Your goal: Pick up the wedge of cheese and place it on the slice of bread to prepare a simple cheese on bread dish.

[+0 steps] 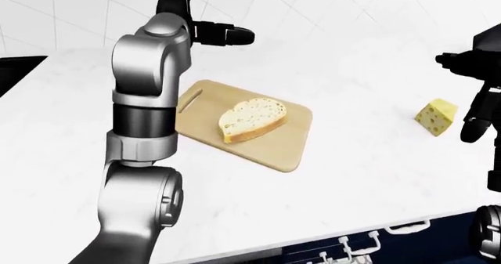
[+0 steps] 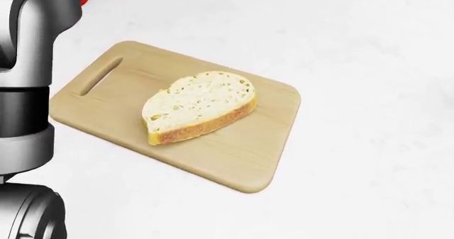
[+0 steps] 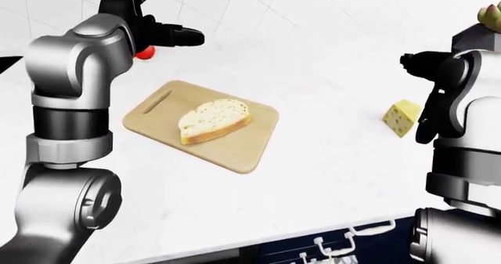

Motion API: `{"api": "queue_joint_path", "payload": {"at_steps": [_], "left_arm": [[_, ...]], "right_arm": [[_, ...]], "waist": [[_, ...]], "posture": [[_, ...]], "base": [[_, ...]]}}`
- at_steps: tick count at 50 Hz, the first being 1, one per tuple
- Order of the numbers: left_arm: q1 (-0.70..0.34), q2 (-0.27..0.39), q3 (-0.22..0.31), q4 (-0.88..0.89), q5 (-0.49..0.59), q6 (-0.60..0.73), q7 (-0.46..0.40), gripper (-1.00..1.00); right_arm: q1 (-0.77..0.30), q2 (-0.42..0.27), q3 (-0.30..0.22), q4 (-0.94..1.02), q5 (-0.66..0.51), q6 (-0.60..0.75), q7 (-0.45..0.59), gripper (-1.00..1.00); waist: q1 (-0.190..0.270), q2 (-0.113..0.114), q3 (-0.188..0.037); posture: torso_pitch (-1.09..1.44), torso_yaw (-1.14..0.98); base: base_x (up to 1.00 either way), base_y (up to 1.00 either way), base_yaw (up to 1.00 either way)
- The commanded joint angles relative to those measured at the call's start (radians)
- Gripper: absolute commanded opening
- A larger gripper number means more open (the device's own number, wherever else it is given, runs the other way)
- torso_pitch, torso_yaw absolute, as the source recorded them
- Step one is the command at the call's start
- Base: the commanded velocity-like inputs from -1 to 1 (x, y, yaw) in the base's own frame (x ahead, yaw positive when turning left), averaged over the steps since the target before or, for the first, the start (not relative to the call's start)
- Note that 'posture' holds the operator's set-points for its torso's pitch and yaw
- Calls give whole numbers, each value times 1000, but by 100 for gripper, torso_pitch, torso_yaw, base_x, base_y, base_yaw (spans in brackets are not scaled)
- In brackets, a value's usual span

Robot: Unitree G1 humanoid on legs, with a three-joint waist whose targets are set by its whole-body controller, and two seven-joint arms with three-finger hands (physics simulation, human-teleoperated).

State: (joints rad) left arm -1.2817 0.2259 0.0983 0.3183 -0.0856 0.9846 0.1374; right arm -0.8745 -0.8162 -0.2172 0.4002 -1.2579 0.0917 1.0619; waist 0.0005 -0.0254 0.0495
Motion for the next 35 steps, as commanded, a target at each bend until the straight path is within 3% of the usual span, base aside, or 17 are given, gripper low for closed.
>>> {"api": "queue_joint_path", "payload": {"at_steps": [1,3,35], "left_arm": [[-40,10,5,-30,4,-33,1,100],[-48,10,4,-33,5,-26,2,100],[-48,6,4,-38,10,-26,3,100]], "right_arm": [[-20,-22,-19,-27,-4,6,-31,100],[23,-23,-28,-35,-5,12,-42,100],[44,32,-3,15,-23,27,-97,100]], "waist": [[0,-8,-31],[0,-9,-33],[0,-11,-36]], "posture": [[0,0],[0,0],[0,0]], "base": [[0,0,0],[0,0,0],[0,0,0]]}}
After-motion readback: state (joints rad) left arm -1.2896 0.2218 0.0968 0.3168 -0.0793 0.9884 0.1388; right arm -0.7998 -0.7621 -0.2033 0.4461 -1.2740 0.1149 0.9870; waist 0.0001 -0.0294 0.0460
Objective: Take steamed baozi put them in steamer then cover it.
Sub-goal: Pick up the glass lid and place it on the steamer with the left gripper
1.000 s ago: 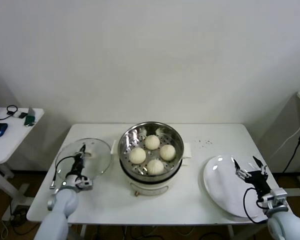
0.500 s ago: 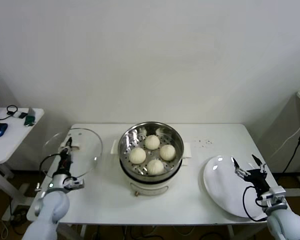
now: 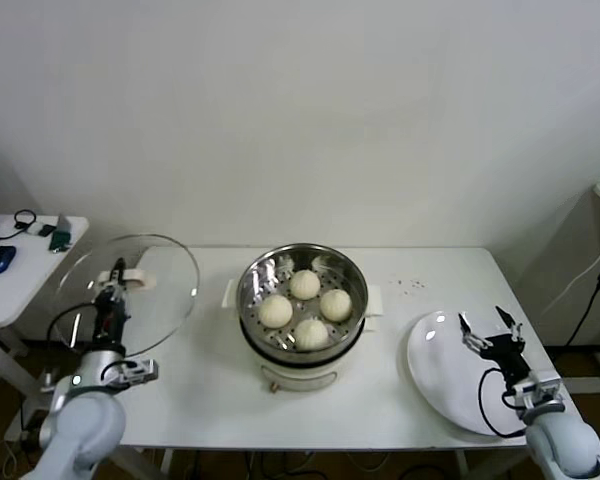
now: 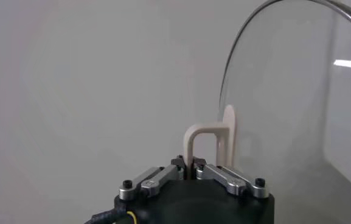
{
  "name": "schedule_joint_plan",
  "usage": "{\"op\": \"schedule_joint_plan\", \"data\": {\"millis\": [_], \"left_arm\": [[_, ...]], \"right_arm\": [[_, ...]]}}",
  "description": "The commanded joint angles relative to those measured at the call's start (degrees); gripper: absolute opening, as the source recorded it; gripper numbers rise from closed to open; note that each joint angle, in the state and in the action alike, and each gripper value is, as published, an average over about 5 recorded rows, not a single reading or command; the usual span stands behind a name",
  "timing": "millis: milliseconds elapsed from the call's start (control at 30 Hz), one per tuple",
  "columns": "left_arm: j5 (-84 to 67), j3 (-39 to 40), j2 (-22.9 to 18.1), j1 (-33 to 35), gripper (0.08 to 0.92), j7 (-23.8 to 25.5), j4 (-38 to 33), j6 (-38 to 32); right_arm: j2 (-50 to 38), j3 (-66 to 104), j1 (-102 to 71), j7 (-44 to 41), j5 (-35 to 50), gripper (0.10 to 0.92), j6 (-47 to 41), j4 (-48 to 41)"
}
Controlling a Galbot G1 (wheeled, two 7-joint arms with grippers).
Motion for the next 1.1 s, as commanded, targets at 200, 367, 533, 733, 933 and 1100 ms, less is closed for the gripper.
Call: {"op": "schedule_joint_plan", "data": {"millis": [200, 367, 533, 733, 933, 1100], "left_arm": [[-1.39, 20.52, 8.8, -5.93, 0.148, 11.06, -17.63, 16.57], [4.32, 27.19, 5.45, -12.63, 0.148, 19.58, -16.54, 18.69], [8.49, 32.59, 0.6, -19.77, 0.148, 25.86, -13.47, 20.61], [11.16, 37.35, -5.21, -25.28, 0.148, 27.98, -8.64, 22.89], [12.14, 40.09, -9.08, -28.02, 0.148, 27.0, -4.54, 23.67], [13.28, 42.12, -12.53, -28.42, 0.148, 26.55, -2.05, 23.67]], "right_arm": [[0.25, -2.51, 2.71, 0.13, -1.14, 0.823, 0.08, -1.44], [0.81, -3.25, 3.58, 0.32, -1.66, 0.823, 0.04, -1.93], [1.72, -3.79, 4.29, 0.59, -2.43, 0.823, 0.07, -2.35], [2.35, -3.2, 3.98, 0.61, -3.03, 0.823, 0.33, -2.56], [2.64, -1.23, 3.09, 0.4, -3.17, 0.823, 0.73, -2.66], [2.83, -0.02, 2.32, 0.11, -3.39, 0.823, 0.94, -2.56]]}}
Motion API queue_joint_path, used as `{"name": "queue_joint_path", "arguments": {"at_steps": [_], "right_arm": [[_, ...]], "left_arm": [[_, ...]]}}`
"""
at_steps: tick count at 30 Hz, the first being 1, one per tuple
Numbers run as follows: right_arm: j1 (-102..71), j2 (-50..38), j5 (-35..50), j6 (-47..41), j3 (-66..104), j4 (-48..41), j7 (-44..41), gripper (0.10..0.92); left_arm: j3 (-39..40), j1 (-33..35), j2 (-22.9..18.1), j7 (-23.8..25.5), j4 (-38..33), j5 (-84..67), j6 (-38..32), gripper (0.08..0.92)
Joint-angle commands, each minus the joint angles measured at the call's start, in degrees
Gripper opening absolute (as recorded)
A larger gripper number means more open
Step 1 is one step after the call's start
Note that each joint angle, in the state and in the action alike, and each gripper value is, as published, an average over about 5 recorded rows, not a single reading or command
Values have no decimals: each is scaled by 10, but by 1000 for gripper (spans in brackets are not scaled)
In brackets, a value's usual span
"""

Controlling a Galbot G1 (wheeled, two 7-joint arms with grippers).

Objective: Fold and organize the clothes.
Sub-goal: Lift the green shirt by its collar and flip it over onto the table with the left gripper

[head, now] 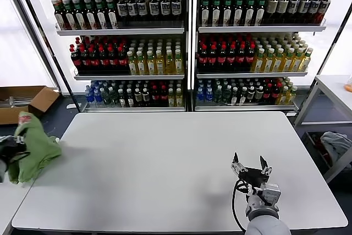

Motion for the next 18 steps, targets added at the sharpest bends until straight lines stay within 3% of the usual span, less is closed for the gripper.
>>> {"name": "queue_joint_path", "arguments": {"at_steps": [1,8,18], "right_arm": [[-32,3,-6,2,29,4,0,823],[-64,17,-20,8,42,8,-2,823],[-75,25,-28,7,45,17,-5,823]], "left_arm": [[283,-9,-155,-36,-120,52,22,114],[394,-28,-217,-62,-179,86,44,114],[387,-83,-211,-70,-158,95,50,114]]}}
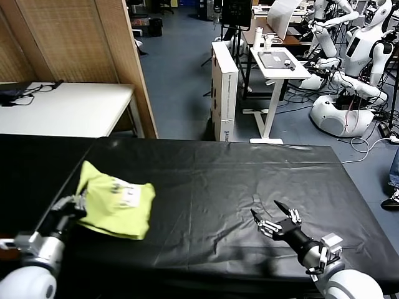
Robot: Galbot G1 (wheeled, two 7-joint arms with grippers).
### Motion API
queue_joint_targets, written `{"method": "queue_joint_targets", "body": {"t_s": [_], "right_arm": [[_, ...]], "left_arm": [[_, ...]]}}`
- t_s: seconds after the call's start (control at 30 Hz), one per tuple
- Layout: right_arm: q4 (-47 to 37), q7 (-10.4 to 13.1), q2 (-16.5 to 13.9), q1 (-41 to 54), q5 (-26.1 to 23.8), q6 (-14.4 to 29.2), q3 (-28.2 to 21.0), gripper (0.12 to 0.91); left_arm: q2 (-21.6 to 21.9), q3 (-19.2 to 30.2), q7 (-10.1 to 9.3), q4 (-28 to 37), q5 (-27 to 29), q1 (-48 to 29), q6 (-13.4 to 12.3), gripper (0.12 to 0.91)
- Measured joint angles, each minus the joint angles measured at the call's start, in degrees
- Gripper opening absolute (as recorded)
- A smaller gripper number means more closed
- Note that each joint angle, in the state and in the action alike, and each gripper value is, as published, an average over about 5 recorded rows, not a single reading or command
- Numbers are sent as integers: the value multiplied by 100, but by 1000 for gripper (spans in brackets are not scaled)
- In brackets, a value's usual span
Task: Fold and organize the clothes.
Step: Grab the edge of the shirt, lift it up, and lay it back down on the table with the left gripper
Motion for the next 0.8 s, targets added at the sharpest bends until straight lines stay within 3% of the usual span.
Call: {"method": "queue_joint_targets", "body": {"t_s": [0.17,0.43,0.73,0.8], "right_arm": [[2,-1,82,-45,-102,-4,-108,907],[62,8,157,-87,-183,-70,-203,907],[76,57,247,17,-137,-238,-427,907],[50,87,251,73,-54,-306,-502,907]], "left_arm": [[-555,1017,-80,-183,455,78,96,188],[-1634,2724,-234,655,313,-222,167,188],[-2118,3419,-218,1459,389,-443,129,192],[-2102,3450,-175,1463,444,-464,96,234]]}}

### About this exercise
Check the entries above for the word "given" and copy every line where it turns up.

### Answer to this exercise
- A larger gripper number means more open (the device's own number, wherever else it is given, runs the other way)
Motion for the next 35 steps, as commanded, a target at each bend until the straight path is within 3% of the usual span, base aside, or 17 are given, gripper low for closed.

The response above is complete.